The new chips succeed the Ryzen 5000 line of laptop chips announced last year at CES 2021. Like those models, the Ryzen 6000 chips will be offered in both an H-series line (with both 35W and 45W models of each chip) for more powerful gaming and creative devices, along with a 15W to 28W U-series line aimed for thin-and-light laptops.

The flagship of the lineup is the Ryzen 9 6980HX, with eight cores, 16 threads, a base clock speed of 3.3GHz, and a boosted maximum speed of 5.0GHz, along with 12 GPU cores with a maximum boost speed of 2.4GHz. AMD notes that the 5.0GHz maximum boosted clock speed there marks the “fastest Ryzen product” ever — on both mobile and desktop (which is technically true from a raw frequency perspective, given that the Ryzen 9 5950X for desktop from 2020 maxed out at a 4.9GHz clock speed).
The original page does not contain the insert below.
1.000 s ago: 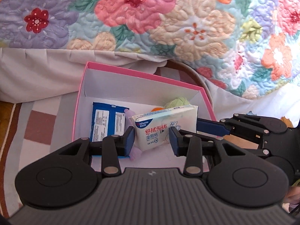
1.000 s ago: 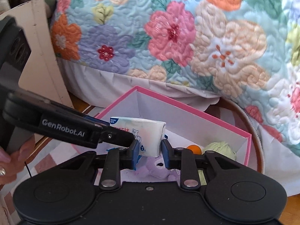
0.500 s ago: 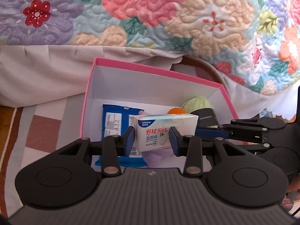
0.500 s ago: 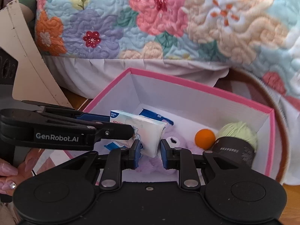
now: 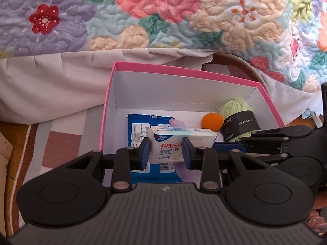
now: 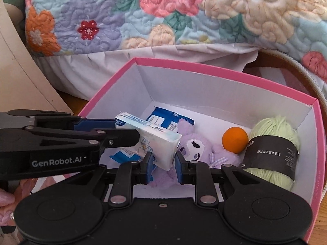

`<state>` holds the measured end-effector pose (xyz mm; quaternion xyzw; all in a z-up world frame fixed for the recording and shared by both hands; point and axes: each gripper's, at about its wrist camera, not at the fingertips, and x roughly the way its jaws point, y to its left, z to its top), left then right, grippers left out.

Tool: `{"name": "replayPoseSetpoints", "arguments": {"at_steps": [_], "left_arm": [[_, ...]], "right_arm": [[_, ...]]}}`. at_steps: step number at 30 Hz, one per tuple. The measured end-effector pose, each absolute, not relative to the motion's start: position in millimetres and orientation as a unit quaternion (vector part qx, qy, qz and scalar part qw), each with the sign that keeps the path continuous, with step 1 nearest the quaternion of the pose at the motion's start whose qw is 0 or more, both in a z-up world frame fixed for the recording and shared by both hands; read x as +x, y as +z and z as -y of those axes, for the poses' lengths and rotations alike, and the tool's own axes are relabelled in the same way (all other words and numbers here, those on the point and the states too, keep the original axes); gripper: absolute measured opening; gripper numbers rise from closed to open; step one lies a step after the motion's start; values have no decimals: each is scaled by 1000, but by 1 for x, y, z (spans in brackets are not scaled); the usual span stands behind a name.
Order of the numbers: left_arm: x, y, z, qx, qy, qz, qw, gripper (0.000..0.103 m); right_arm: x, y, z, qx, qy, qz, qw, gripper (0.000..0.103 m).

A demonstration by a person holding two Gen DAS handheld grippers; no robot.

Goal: Organize objects
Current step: 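Lower the tissue pack onto the wet-wipe pack and open the left tool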

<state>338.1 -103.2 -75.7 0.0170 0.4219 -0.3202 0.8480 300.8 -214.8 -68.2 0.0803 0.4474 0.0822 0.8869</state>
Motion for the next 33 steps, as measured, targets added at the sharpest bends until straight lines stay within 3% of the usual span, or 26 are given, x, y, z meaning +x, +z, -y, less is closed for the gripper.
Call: {"name": "replayPoseSetpoints", "arguments": {"at_steps": [7,22,31,33], "left_arm": [[337,-75,102,34,-303,-401,864,29],[332,-57,86,19,-302,-433,849,31],[316,-29,78,39,-287,-451,844,42],[311,-20,74,39,-284,-453,844,50]], "right_arm": [[308,-76,217,97,63,-453,884,27],[280,-52,237,111,38,-421,900,30],[248,-17,223,67,52,-406,910,32],[240,-7,217,53,55,-401,913,35]]}}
The debut of AMD’s RDNA 2 graphics architecture — used on next-gen gaming products like AMD’s RX 6000-series GPUs, the Xbox Series X / S, and the PlayStation 5 — for the Ryzen 6000 series’ integrated graphics also marks a huge boost for the company’s laptops, which had previously been using the older Vega architecture.

According to AMD, the Ryzen 6000 series offers up to twice the graphics performance compared to Ryzen 5000 chips, with hardware ray tracing built in and a 50 percent larger GPU compute engine. That’s before factoring in additional gains from AMD’s FidelityFX Super Resolution supersampling, which is also integrated into the new chips and enables “truly playable AAA gaming on an ultrathin” laptop.

AMD’s benchmarks specifically call out its U-series chips here (which are more likely to be found on a laptop without a discrete GPU), with up to 73fps on Deathloop and up to 114fps on Call of Duty: Vanguard using the super-sampling technique.

And while the new Ryzen 6000 chips still use the broad Zen 3 architecture, AMD’s made improvements with a particular focus on power management, which — alongside inherent gains from the smaller 6nm process node — enable a maximum of 24 hours of battery life (up from 21 hours on 2021 models).

Lastly, there’s the slew of new hardware standards that the Ryzen 6000 series will support: USB4 with data transfer rates at up to 40Gbps, PCIe Gen 4, DDR5 at up to 4,800 MT/s and LPDDR5 at up to 6,400 MT/s, HDMI 2.1 with support for high frame rates and VRR, Wi-Fi 6E, and Bluetooth LE 5.2. That said, it’ll be on device manufacturers to actually offer the hardware necessary to take advantage of that support.

The first laptops powered by AMD’s new Ryzen 6000 chips are already set to be announced at CES 2022 from companies like Acer, Asus, Alienware, Lenovo, Razer, and HP. AMD expects over 200 “premium” Ryzen 6000 laptops for 2022, with the first devices set to ship starting in February.